Le tre e un quarto. Il tempo non passò più. Portò all’orecchio l’orologio e sebbene andasse benissimo, lo caricò.

Tornando dalla posta udì un cozzar di palle da bigliardo e un vociare giocondo. Fu tentato d’entrare, ma gli parve un gioco da studenti e e da garzoni parrucchieri.

Ripensò alla lettera di Maria Farnese: «Sarò come una fanciulla spaurita che cerchi rifugio». No. Non diceva spaurita. C’era un’altra parola: «sarò come una fanciulla... una fanciulla....» Ma che importanza ha tutto questo? D’un tratto si ricordò: «una fanciulla sperduta che cerchi asilo fra le vostre braccia».

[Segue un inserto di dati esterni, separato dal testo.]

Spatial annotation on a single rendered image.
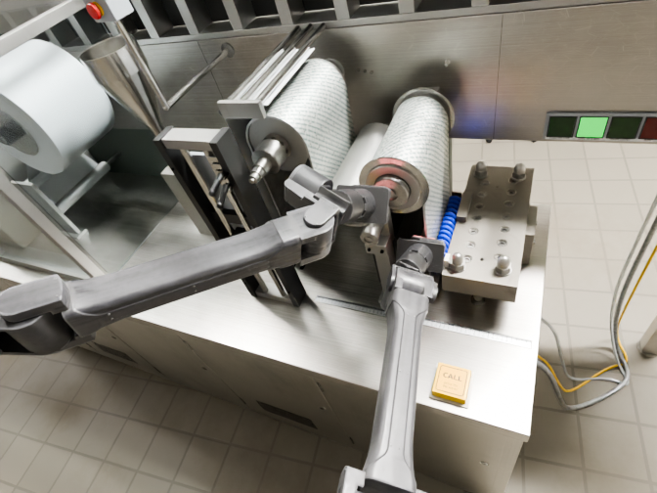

Pranzò a casa. Alle otto aveva finito. Si rase accuratamente impiegando in tale operazione il doppio del tempo consueto: cercò la più bella cravatta, scelse gli anelli più fini, provò la spilla con la miniatura dell’Isabey, ma il fondo turchino sembrava nero alla luce artificiale. Provò la miniatura del Lawrence contornata di diamanti di vecchia cava, bruni come vetro appannato e sommersi in grossi castoni di platino. Ma era troppo larga sul piccolo nodo della cravatta, sul quale non s’addattava che un rubino, una perla o un diamante. Il rubino, la perla, o il diamante? E dopo un lungo indugio dinanzi allo specchio si decise per lo smeraldo.